• WORK TO BE COMPLETED: When a line in the listing contains the string "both", pick it out and copy it.

• DATASET CONTENT:
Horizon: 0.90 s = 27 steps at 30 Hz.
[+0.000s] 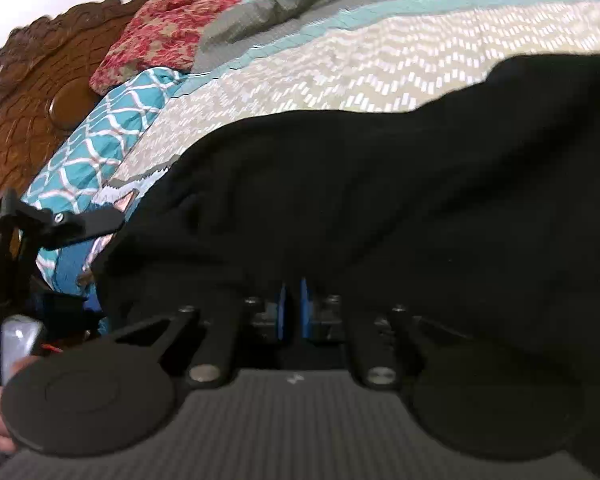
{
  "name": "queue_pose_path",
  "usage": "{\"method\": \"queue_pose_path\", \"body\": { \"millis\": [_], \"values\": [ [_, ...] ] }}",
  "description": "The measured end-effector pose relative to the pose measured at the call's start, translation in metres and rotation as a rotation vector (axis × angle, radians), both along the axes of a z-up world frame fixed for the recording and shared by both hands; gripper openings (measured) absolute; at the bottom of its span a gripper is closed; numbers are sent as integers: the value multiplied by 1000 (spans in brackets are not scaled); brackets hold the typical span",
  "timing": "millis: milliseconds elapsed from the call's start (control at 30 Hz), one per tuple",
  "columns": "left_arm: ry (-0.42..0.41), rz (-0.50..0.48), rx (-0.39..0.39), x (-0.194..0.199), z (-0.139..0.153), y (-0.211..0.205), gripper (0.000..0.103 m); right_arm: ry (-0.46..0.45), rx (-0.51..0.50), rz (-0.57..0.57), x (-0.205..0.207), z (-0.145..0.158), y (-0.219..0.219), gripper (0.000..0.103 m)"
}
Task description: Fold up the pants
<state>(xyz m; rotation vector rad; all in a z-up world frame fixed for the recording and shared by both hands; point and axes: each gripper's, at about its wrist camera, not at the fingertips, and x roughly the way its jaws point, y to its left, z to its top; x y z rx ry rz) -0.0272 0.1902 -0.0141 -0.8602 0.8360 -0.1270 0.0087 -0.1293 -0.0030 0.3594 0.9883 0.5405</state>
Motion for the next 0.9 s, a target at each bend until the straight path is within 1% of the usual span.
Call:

• WRITTEN SOLUTION:
  "description": "The measured end-effector pose relative to the pose measured at the call's start, translation in metres and rotation as a rotation vector (axis × angle, radians), both along the axes of a z-up world frame fixed for the recording and shared by both hands; gripper openings (measured) absolute; at the bottom of its span a gripper is closed; numbers are sent as integers: the value multiplied by 1000 (spans in brackets are not scaled); brackets hold the typical span",
<state>(xyz m; rotation vector rad; all in a z-up world frame fixed for the recording and shared by both hands; point and axes: each gripper's, at about its wrist camera, not at the fingertips, and x roughly the way its jaws point, y to its left, z to its top; x y z rx ry rz) -0.0272 0.1902 -0.0141 -0.8602 0.8360 -0.1270 0.0087 -0.1293 -0.0030 0.3594 0.9883 0.5405</state>

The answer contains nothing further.